### ACTION ITEM
State how many lines in the listing below include the word "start", and add nothing besides the number.

### PROVIDED MATERIAL

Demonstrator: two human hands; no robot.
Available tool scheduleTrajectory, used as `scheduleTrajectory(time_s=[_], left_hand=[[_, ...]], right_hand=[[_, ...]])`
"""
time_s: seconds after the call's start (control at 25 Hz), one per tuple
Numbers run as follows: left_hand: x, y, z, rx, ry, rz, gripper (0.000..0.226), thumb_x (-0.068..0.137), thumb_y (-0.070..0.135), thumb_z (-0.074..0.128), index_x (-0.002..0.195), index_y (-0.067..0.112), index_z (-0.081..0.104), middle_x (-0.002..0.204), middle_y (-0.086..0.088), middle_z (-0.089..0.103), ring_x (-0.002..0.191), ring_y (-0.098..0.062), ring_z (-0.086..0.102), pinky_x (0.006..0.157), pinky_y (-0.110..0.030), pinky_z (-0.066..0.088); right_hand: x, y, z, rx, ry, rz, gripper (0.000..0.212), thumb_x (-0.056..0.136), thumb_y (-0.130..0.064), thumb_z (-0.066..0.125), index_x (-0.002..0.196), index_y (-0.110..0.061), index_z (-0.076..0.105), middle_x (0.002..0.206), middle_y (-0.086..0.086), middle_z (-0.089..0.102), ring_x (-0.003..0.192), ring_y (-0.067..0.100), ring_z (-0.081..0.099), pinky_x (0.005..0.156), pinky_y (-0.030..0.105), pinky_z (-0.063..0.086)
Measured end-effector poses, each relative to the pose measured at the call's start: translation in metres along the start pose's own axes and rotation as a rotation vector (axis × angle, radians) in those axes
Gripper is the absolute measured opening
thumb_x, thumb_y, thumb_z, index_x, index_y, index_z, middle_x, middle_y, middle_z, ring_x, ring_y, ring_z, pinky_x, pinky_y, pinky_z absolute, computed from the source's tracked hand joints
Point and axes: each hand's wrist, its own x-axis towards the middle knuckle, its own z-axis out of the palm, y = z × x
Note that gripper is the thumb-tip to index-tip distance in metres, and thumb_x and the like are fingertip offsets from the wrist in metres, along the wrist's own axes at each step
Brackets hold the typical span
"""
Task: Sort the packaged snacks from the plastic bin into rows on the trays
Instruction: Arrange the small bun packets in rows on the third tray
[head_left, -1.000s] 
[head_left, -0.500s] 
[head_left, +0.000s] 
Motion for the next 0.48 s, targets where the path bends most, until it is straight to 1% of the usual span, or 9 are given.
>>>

### TASK RESULT
2